Certains films comme Ring (1998) ne sont pas un exemple de kaidan. Pour quelle raison ? Simplement, le film n’est rien de plus qu’une adaptation cinématographique d’un livre de terreur. Au cas où vous ne le sauriez pas, il est l’inspiration pour les réalisateurs de « O Chamado », comme il est connu ici au Brésil.
Différent des histoires de l’occident, le genre n’a pas pour but d’effrayer les gens, ou de les terrifier. L’intention est de narrer des choses étranges et qui sont arrivées une fois, ce qui peut se révéler être quelque chose de terrible.
Kaidan dans la culture japonaise
Kaidan est l’un des genres qui a persisté au Japon durant les premières années de l’histoire de la littérature japonaise. C’est durant la période Edo que l’on a eu la plus grande valorisation de l’art et de la culture japonaise de l’histoire du Japon.

Un exemple d’histoire du genre est « A mansão do prato em Bancho ». L’histoire se passe il y a très longtemps et dépeint la mort – injuste – d’un serviteur, il revient sous la forme de fantôme – ou yurei comme on appelle le fantôme au Japon – pour hanté les vivants. C’est-à-dire, ce sont des histoires bien communes, mais avec des significations différentes.
Cependant, bien que ce soient des histoires avec des intrigues connues, jusqu’à prévisibles, ce qui se trouve derrière est plus grand que cela. La grande majorité des Japonais suivent le bouddhisme, cela influence les éléments dépeints dans l’intrigue du kaidan.
Les bouddhistes croient beaucoup en ce qu’ils appellent le karma. Ce serait, fondamentalement, une analogie avec la loi de cause et effet : pour toute action, il existe un fruit et il existe un résultat. Ce concept est la base du bouddhisme. Et ce fruit, ou résultat, se reflète dans la vie actuelle ou dans la vie après la mort.
Quand le conte implique des fantômes, la chance de lire quelque chose à propos de vengeance est énorme. Il y a une croyance japonaise selon laquelle les yurei existent à cause du sentiment de vengeance présent dans le corps.
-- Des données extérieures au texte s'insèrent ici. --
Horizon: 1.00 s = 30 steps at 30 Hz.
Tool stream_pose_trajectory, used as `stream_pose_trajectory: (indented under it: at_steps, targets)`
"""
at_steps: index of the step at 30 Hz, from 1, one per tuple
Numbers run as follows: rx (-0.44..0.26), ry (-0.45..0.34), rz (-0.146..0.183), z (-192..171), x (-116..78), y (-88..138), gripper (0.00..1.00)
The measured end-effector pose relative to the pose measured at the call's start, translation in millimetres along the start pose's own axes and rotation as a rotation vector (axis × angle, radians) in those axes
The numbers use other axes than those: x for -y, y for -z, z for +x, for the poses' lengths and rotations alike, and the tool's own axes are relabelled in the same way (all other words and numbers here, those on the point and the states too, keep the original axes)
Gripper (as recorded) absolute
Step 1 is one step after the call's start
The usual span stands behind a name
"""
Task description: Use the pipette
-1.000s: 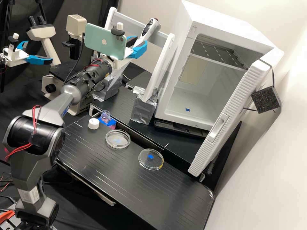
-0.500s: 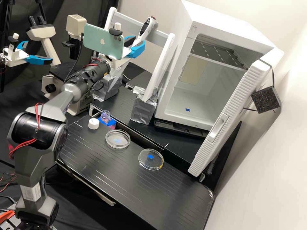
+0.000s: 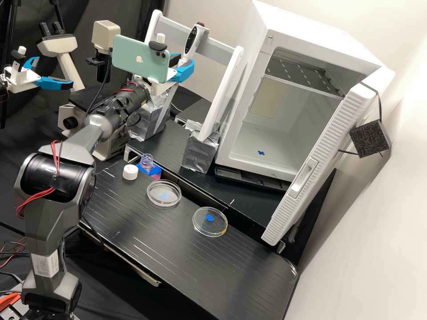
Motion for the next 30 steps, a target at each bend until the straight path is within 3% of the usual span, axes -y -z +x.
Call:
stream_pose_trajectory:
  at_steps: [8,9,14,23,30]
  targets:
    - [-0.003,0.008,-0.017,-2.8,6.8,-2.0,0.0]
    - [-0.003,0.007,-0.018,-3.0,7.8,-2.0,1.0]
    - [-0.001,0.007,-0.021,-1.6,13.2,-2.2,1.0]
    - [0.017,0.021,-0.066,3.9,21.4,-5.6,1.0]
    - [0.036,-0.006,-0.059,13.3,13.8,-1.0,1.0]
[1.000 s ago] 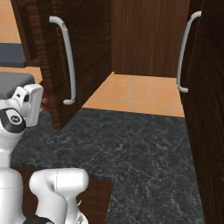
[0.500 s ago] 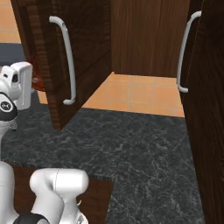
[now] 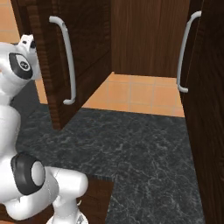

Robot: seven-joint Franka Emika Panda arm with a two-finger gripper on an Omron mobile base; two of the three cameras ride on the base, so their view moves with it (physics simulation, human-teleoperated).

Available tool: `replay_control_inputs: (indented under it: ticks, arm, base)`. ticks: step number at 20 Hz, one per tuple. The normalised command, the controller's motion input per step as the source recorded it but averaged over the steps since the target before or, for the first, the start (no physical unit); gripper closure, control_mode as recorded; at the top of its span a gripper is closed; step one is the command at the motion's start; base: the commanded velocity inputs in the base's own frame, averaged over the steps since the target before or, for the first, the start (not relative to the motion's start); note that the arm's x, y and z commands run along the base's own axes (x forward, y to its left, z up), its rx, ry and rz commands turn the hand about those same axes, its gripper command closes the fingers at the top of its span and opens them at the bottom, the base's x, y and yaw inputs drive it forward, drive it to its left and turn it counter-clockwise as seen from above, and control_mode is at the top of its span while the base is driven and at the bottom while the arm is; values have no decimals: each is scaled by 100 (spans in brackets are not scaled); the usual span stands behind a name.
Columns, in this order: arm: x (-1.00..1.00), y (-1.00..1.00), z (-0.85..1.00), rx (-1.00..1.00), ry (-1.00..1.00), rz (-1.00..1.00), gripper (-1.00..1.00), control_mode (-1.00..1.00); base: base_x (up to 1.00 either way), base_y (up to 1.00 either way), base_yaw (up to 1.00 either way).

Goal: Pick up the bowls on the counter and stack them on top of one another in the open cabinet. Place the smaller bowl on top of the larger bowl.

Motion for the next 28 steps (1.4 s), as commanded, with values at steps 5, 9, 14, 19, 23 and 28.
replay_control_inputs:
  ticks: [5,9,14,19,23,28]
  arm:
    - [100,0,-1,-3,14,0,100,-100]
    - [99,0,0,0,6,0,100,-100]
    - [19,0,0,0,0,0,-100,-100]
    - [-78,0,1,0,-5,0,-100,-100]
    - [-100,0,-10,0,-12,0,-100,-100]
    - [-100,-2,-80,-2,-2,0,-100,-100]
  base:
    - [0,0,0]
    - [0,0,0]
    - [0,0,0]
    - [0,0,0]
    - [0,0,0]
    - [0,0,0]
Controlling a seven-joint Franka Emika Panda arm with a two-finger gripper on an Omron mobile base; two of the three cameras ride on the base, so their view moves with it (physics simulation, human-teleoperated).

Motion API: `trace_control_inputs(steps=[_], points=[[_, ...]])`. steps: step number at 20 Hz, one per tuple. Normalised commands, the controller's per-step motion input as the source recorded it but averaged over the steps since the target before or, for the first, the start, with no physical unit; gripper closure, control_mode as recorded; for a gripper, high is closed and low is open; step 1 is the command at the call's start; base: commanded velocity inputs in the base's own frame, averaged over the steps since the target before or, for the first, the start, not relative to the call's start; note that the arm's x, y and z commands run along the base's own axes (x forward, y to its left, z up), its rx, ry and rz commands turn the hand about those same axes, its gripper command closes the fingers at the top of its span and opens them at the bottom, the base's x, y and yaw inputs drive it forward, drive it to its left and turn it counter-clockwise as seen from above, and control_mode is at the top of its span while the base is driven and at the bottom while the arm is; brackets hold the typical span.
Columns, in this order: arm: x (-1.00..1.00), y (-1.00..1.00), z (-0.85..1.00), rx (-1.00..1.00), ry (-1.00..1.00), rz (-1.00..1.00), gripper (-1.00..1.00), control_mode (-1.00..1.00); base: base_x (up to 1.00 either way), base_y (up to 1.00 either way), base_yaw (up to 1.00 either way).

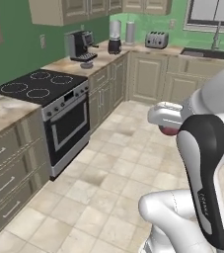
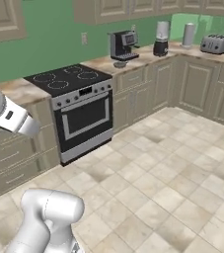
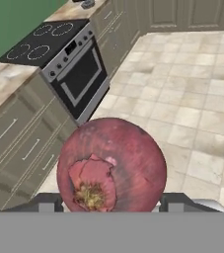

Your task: Grab the garlic and onion from the fridge, place them in the blender, close the lid, and turn on the blender to create a marinade.

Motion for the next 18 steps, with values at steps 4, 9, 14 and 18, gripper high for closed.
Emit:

Vous connaissez un Kaidan ?
Avant de terminer, il est intéressant de noter que les contes du style kaidan possèdent des références à l’élément eau. À cause que dans la croyance nipponique, l’eau est la route vers le monde souterrain.
Mais enfin, Kaidan fait aussi partie d’un type de jeu japonais. Le jeu est fondamentalement du même type que ceux d’invocation d’esprits et de démons ou quelque chose de similaire ici en occident. Où l’on doit faire une sorte de rituel pour réaliser le jeu. Je ne vais pas entrer dans les détails car ce serait inutile.
Malheureusement, nous n’avons placé aucun Kaidan ici dans l’article, mais si vous en connaissez un, mettez-le dans les commentaires, ce serait intéressant. Et bien sûr, n’oubliez pas de partager l’article et le site sur les réseaux sociaux.